North Korea, unlike the United States, clearly has a strategy to deter and frighten the U.S. The country is aiming to maximize its media coverage by launching rockets and admitting to missile programs. That goal seems to be met; the American media is going crazy over North Korea. Moreover, North Korea is playing its game strategically and is purposely planning each detail. The missile that launched over Japan passed over Hokkaido, an island far away from U.S. military bases and with less population density. North Korea knew not to launch a rocket over Tokyo or adjacent to U.S. bases so as to leave the United States in a sort of political limbo. Counter-attacking or threatening North Korea from the United States would be foolish as no act of war or violence has actually instigated that response. Yet, North Korea knew that the launch would result in some of response. The issue posed moving forward revolves around what that response for the United States is.
This piece is supporting drawing a “red line” for North Korea and taking a more activist approach, though not the rash one articulated by the president of the United States. The reason I’m presenting this approach involves a similar yet distinct narrative history has seen: the struggle between the United States and the Soviet Union. The Soviet Union was feared (and confirmed) to have had nuclear capabilities, but, through a series of policies, the United States was able to contain the threat that the Soviet Union posed.
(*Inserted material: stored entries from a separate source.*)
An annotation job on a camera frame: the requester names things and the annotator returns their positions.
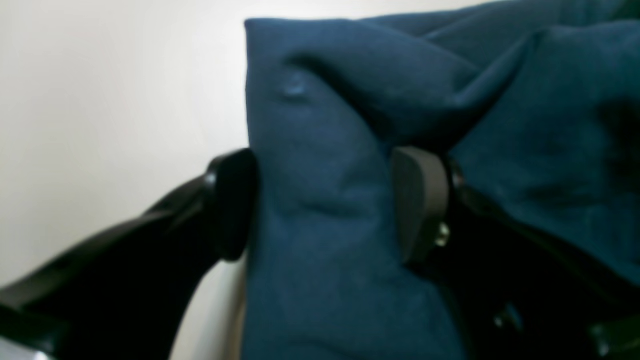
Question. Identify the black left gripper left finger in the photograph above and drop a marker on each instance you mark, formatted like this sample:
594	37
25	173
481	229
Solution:
122	293

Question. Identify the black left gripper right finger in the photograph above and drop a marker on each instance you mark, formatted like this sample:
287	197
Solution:
516	292

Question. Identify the dark blue t-shirt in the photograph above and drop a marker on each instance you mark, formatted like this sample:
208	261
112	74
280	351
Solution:
536	101

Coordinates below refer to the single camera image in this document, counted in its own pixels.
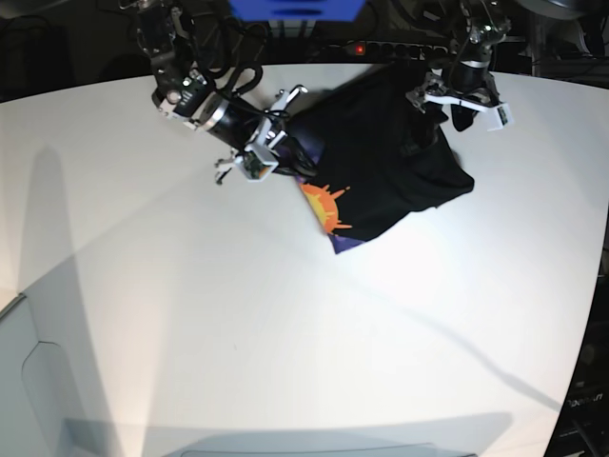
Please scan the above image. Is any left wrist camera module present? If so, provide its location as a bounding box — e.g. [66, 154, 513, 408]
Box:
[483, 103, 514, 131]

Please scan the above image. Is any blue plastic box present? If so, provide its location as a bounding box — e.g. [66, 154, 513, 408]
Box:
[229, 0, 366, 22]

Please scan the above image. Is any black power strip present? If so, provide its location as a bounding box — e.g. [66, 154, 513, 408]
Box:
[308, 41, 448, 63]

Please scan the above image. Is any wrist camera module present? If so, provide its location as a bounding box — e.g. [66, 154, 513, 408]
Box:
[483, 103, 514, 131]
[241, 145, 279, 183]

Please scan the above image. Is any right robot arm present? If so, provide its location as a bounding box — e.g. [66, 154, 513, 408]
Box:
[120, 1, 317, 185]

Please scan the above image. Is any black T-shirt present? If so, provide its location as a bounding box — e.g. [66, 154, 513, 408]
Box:
[288, 63, 475, 253]

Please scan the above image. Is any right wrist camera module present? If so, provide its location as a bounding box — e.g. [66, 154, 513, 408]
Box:
[241, 145, 279, 183]

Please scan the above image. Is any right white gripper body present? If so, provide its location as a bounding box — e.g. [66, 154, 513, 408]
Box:
[212, 84, 309, 186]

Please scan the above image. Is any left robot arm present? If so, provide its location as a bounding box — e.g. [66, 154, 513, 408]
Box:
[395, 1, 514, 148]

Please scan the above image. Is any black box with white lettering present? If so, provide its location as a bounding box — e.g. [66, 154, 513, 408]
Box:
[545, 321, 608, 456]

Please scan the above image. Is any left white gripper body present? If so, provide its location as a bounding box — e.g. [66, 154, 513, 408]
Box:
[405, 78, 500, 113]

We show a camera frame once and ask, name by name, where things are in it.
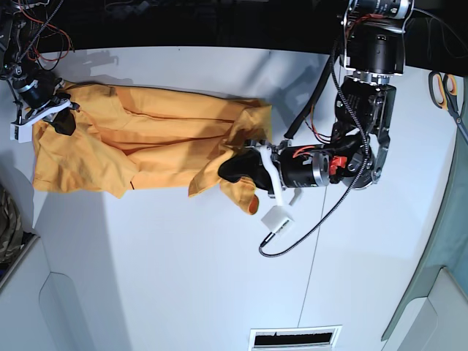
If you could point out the camouflage cloth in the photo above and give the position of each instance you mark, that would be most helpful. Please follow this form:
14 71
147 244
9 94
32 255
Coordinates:
11 228

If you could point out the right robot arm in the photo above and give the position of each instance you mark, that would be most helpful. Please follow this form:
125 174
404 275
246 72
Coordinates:
22 26

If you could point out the orange handled scissors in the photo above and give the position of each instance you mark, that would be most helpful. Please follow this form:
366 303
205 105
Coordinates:
443 91

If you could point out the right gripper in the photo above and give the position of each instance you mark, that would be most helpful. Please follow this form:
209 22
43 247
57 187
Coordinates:
41 89

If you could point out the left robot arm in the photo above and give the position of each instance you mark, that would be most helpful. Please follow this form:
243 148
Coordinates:
365 56

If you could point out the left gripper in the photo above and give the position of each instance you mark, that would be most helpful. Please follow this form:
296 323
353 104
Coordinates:
298 166

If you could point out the yellow orange t-shirt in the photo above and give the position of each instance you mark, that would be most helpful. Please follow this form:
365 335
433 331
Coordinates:
130 137

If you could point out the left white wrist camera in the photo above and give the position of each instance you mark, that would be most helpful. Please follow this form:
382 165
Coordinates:
277 219

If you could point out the white floor vent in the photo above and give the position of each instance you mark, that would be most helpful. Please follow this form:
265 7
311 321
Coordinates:
313 338

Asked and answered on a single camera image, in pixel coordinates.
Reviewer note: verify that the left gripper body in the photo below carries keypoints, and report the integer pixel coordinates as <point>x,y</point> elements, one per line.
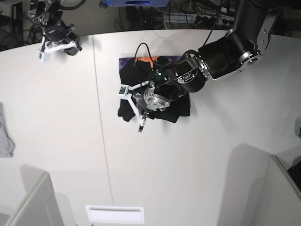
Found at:
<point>159,98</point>

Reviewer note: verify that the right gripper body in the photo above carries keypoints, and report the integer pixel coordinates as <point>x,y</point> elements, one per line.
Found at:
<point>61,34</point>

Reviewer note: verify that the black T-shirt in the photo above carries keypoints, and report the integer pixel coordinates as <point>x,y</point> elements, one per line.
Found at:
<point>132,73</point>

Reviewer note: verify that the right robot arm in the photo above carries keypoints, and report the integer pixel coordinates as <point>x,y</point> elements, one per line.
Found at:
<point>46,16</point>

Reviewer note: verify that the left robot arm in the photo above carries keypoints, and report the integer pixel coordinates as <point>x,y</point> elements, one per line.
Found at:
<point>242,46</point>

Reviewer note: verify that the blue box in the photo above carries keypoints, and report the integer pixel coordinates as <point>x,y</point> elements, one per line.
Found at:
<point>143,3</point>

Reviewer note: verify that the grey cloth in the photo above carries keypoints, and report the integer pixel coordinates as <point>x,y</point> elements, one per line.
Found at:
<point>7,146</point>

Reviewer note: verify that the right white partition panel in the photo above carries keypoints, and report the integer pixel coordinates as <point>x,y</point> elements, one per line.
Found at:
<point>274,200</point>

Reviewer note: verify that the white partition panel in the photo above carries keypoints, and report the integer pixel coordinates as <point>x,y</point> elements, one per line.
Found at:
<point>38,208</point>
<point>274,200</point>

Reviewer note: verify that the green white object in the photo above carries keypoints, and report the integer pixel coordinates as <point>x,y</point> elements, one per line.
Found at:
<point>297,128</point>

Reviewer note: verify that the black keyboard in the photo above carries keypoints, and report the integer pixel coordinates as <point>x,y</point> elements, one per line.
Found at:
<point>295,174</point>

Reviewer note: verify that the left white partition panel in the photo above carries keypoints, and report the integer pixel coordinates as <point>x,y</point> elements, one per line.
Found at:
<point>38,208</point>

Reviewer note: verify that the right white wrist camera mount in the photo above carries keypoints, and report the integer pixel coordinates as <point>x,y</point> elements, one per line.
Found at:
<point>47,48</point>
The first and most apparent method would include limiting the flow of cash to North Korea. A suppressed flow of cash, either through decreased trades or heavier sanctions on the country, would lower investments in nuclear technologies.
Second, the United Nations’ attempts to limit North Korea’s growth have largely been impeded by another global competitor - China. As a member of the Security Council, China has the power to veto that council’s resolution simply by being a member of the big five nations (France, Russia, the United Kingdom, China, and the United States). China, historically and presently, has enjoyed pleasant relations with North Korea. In addition, China continues to fund North Korea both directly and indirectly through banking and company investments. Some estimates claim that China sustains at least 80% of North Korea’s trade, which relates to the economic problem articulated before. Likewise, Chinese businesses are known about evading U.S. economic sanctions and creating ongoing transactions and clientele with North Korea.
Third, I’d like to address that a preemptive strike would likely not benefit the United States. The United States would not be able to end North Korea with one fatal blast (nor should it). We still need to seriously keep in mind that North Korea does have the military strength to invade South Korea and, most likely, send devastating rockets towards Japan’s population centers. It also sends a message of rash decision-making and widespread destruction as a means to solving problems.
North Korea’s threat is undeniable. Yet, the media’s coverage of the situation is questionable. The United States should definitely take certain routes on this measure, but the hype and the hoopla that we hear about North Korea might not be as a persistent danger as the media might want us to believe.